▸ PROBLEM REQUIREMENTS:
Below are the records; locate each line with the word "basket" and copy it.

Source records
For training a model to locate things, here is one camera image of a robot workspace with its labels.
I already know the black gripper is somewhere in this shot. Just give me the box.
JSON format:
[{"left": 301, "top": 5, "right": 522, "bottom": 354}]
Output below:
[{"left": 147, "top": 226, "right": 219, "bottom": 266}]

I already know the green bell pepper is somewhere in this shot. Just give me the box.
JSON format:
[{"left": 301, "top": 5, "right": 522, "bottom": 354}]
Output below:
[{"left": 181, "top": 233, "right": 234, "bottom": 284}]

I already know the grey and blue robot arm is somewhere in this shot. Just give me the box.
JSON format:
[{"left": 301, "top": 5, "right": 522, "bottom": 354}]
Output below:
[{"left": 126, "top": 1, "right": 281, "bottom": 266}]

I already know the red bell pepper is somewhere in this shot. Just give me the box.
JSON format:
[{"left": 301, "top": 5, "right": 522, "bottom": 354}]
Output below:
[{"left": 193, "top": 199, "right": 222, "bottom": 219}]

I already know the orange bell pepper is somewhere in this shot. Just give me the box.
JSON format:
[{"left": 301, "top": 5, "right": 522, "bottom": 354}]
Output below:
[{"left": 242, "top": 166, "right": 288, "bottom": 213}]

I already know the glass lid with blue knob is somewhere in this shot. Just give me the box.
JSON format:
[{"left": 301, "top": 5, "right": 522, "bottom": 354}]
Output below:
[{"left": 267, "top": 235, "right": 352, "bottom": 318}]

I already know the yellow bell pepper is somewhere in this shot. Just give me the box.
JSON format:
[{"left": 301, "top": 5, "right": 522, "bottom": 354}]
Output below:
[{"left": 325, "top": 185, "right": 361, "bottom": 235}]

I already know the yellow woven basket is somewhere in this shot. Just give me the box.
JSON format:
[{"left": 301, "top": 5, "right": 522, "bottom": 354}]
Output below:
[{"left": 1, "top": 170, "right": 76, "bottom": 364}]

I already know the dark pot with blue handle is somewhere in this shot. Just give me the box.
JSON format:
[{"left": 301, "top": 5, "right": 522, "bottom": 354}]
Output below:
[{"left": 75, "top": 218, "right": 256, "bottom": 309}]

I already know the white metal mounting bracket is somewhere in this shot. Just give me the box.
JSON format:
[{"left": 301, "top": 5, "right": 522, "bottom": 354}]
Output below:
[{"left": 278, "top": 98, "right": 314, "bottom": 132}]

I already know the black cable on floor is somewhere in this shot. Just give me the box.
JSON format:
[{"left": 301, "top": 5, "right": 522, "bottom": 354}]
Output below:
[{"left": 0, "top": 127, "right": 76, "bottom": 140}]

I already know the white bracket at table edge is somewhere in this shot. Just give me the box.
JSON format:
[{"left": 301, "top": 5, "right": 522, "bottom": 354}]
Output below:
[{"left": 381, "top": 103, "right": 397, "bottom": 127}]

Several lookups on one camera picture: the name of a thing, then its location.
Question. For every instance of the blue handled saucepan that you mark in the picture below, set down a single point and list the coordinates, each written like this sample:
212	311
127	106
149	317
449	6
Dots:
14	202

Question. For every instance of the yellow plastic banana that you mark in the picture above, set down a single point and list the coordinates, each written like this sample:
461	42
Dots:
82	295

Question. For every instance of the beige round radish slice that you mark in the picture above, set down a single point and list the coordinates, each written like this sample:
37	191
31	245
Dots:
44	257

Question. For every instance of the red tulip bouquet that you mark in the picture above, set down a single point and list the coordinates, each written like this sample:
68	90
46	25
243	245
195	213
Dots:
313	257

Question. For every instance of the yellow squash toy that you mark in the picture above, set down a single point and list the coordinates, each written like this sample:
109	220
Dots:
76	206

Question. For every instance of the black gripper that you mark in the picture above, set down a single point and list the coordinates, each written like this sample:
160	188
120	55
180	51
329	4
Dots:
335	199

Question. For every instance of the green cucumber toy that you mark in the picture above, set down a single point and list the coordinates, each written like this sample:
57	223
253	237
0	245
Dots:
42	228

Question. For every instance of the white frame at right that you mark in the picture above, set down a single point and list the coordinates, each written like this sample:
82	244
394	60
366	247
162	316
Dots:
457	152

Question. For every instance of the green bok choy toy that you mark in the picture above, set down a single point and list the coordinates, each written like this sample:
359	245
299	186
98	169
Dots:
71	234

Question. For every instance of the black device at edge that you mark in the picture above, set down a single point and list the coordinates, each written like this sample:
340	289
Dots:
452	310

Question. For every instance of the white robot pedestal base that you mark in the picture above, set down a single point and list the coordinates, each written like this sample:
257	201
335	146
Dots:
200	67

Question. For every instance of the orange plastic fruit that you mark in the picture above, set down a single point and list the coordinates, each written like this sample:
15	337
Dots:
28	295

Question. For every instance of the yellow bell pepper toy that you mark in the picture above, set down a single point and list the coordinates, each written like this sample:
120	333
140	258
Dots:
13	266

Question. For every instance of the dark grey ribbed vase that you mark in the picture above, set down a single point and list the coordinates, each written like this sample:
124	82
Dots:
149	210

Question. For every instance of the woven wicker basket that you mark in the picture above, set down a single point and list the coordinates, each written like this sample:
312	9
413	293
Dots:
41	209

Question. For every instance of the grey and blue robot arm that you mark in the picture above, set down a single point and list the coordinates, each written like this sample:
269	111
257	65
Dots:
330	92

▸ EXERCISE RESPONSE:
I already know the yellow woven basket is somewhere in this shot. Just give me the box.
Question. For every instance of the woven wicker basket that you mark in the picture above, set down a single point and list the coordinates, each written like this sample:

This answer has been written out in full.